Ho chiesto ad Enzo Gragnaniello e a Peppe Lanzetta degli interventi in video. Gragnaniello interviene quando io canto “Donna”, canzone che lui scrisse per Mia Martini e che è un potente inno alla dignità e alla forza delle donne. Lui nel video afferma che non è vero che c’è sempre maschilismo nella canzone napoletana, che ci sono anche uomini che sanno omaggiarle e rispettarle le donne. Poi c’è un intervento di Peppe Lanzetta, che afferma che le mogli e le mamme sono omaggiate, ed io invece gli rispondo con la canzone “I due gemelli”, macchietta napoletana interpretata da grandissimi, sulla considerazione della moglie. E poi c’è un contributo di Fuliggine, mia figlia. Lei permette un passaggio di testimone nell’approdo ai tempi moderni. Con una sorpresa finale presenta la traduzione in napoletano, ideata insieme a Vacalebre, della canzone “Marea” di Madame, che diventa “Parea”, inno all’orgasmo femminile.
Quale sensazione speri di suscitare nel pubblico maschile in platea?

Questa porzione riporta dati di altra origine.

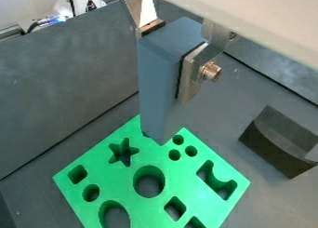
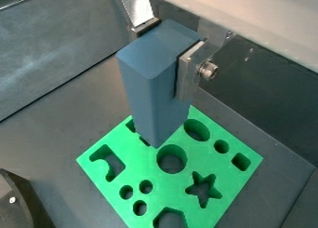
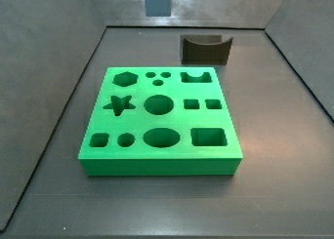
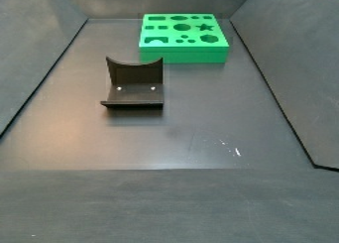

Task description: Insert the rectangle object.

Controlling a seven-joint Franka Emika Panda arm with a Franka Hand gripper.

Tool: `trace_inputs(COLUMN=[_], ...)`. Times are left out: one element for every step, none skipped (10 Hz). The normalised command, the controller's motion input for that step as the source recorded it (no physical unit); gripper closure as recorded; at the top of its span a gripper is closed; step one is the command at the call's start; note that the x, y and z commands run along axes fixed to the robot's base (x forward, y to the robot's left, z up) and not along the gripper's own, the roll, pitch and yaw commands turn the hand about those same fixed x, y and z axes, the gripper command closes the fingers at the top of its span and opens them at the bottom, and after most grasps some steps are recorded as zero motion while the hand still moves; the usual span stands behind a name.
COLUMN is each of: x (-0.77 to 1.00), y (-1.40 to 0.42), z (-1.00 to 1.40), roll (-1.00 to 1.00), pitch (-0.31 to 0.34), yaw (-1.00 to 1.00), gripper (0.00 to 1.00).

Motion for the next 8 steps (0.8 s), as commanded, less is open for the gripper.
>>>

Si spera sempre che il pubblico possa interrogarsi guardando lo spettacolo, e migliorarsi da questo punto di vista. Il maschilismo è ancora tanto presente e parlarne è importante. Io canto “Preferisco il Novecento” di Ria Rosa, canzone del 1937. In quel testo la donna è decisa a sottrarsi ai divieti di un fidanzato troppo bacchettone. Rossetto, sigarette, costume corto, sport di ogni genere: è attirata da tutto ciò che fa modernità. Al contrario del compagno, che ama l’Ottocento. Ma queste cose si sentono ancora oggi, e siamo nel 2025. Lo spettacolo vuole sottolineare soprattutto il bisogno, di noi donne, di sentirci libere, rispetto a idee incoerenti e maschiliste. Nella musica, il piacere è mascherato con il sentimento, altrimenti la donna è “malafemmena”. Nei testi la donna si strugge aspettando lui che non si decide, altrimenti è perfida e maliarda. Qualcosa di diverso, adesso nella musica si inizia a sentire. Ma il percorso è in salita per scardinare concetti troppo radicati in tutti noi. Il mio vuole essere un contributo e soprattutto un sincero omaggio.